On April 20th, 1977, Billy Martin, then in his first of approximately 176 stints as the Yankees’ manager, pulled a lineup out of his hat. Literally. In order to shake up a team that started the year 2-8 and was suffering the bouts of media drama notable for the team during this era, Martin set the batting order by putting the names of the starters on paper and selecting them from a hat. The team’s usual cleanup hitter, Chris Chambliss, hit 8th, meaning that the lie we tell to little kids about how the No. 8 spot is the “second cleanup hitter” was actually true for possibly the first time in human history. Whether coincidental or not, the Yankees won six games straight with only a couple minor changes to this pseudo-random lineup before the team returned to a more traditionally configured one.
The Yankee lineup on Sunday looked quite a lot like this lineup, but taken one step farther to even make the names random. Of course, this wasn’t due to any homage to the late, great Martin, but a necessity fueled by injuries to, well, nearly everybody. You might be excused if you thought someone goofed and you were looking at one of the team’s Grapefruit League lineups from this spring.
Narrator: You were not.
Only a single player in the lineup, Luke Voit, was both present and playing the position envisioned when the Yankees put together their roster (Gleyber Torres was healthy, but was given an off-day). Four players didn’t even start the season, just over three weeks old, on the 25-man roster, and a fifth, Mike Tauchman, was only acquired a week before Opening Day.
Naturally, the lineup, which would have shocked people a month ago, scored seven runs, eventually winning in ten innings. We’ll have to wait until the Yankees next play the Royals in late May to see if they broke some unwritten rule about crushing pitchers with their B-squad that apparently requires hitting people with baseballs.
[Update: Since I am getting old and my memory is occasionally spotty, the original version referenced the Fillmyer game when it was the Jorge Lopez game that had the lineup referenced. Aaron Judge was still available when they beat up on Fillmyer. -DS]
The larger truth, of course, is that the difference in position players is so small in baseball that the difference between average or good players and great players is almost non-existent in any one game. It doesn’t tell us how well the Yankees will survive overall with the losses due to injury.
To get an idea of how much health is responsible for changing the outlook, I ran two sets of ZiPS projections, one with the Yankees and the current assumptions for injuries and one if the Yankees suddenly got healthy, at least healthy enough to match the preseason playing time assumptions from this point on.

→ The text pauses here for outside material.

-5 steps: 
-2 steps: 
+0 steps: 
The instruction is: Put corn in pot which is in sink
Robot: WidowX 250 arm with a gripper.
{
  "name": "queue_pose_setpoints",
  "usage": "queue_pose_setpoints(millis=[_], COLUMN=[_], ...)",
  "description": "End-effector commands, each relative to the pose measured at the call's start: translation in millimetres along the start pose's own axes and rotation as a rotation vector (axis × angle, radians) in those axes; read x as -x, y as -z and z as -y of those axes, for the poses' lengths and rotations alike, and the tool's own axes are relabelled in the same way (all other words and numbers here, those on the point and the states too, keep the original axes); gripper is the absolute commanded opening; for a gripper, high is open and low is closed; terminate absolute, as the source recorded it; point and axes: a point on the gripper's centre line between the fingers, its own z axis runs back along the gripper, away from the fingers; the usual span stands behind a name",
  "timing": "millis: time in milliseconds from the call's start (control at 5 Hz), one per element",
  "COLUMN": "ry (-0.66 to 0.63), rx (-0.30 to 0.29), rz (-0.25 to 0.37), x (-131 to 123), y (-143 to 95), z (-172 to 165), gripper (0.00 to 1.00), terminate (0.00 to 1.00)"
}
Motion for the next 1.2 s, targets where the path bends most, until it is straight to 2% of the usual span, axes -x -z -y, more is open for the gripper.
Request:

|New York Yankees||94||68||—||.580||48.9%||34.4%||83.3%|
|Tampa Bay Rays||93||69||1||.574||35.1%||40.1%||75.2%|
|Boston Red Sox||90||72||4||.556||15.8%||37.4%||53.2%|
|Toronto Blue Jays||76||86||18||.469||0.2%||1.3%||1.4%|
|New York Yankees||97||65||—||.599||64.8%||27.6%||92.3%|
|Tampa Bay Rays||92||70||5||.568||24.7%||48.2%||72.9%|
|Boston Red Sox||89||73||8||.549||10.5%||39.6%||50.1%|
|Toronto Blue Jays||76||86||21||.469||0.1%||1.1%||1.1%|
Now, there’s a significant loss in wins, but so far, the Yankees have only lost three victories relative to the projections based on the changes in playing time assumptions over the last month. The sunnier preseason projections, after all, already had injuries to Aaron Hicks, Luis Severino, Miguel Andujar, and Didi Gregorius baked into the cake.
But let’s be even gloomier. Let’s pretend that Hicks, Andujar, Gregorius, Stanton, Judge, and Bird are all out for the season. This is of course a far darker scenario than what appears to be the likely, but what’s the fun of having a projection system if you’re not going to test out weird possibilities?
That leaves a defensive lineup looking something like this:
|Tampa Bay Rays||94||68||—||.580||55.9%||25.8%||81.8%|
|Boston Red Sox||90||72||4||.556||26.2%||34.5%||60.7%|
|New York Yankees||88||74||6||.543||17.5%||30.1%||47.6%|
|Toronto Blue Jays||77||85||17||.475||0.4%||1.9%||2.4%|
Now, it pushes the Yankees to third in the division, but even this dark scenario doesn’t push the club out of contention. And with the missing losses due to injury rather than under-performance, it’s a more obvious scenario for the Yankees to be aggressive in making an acquisition, while something might be trickier if the problem was simply players who should be performing well but aren’t.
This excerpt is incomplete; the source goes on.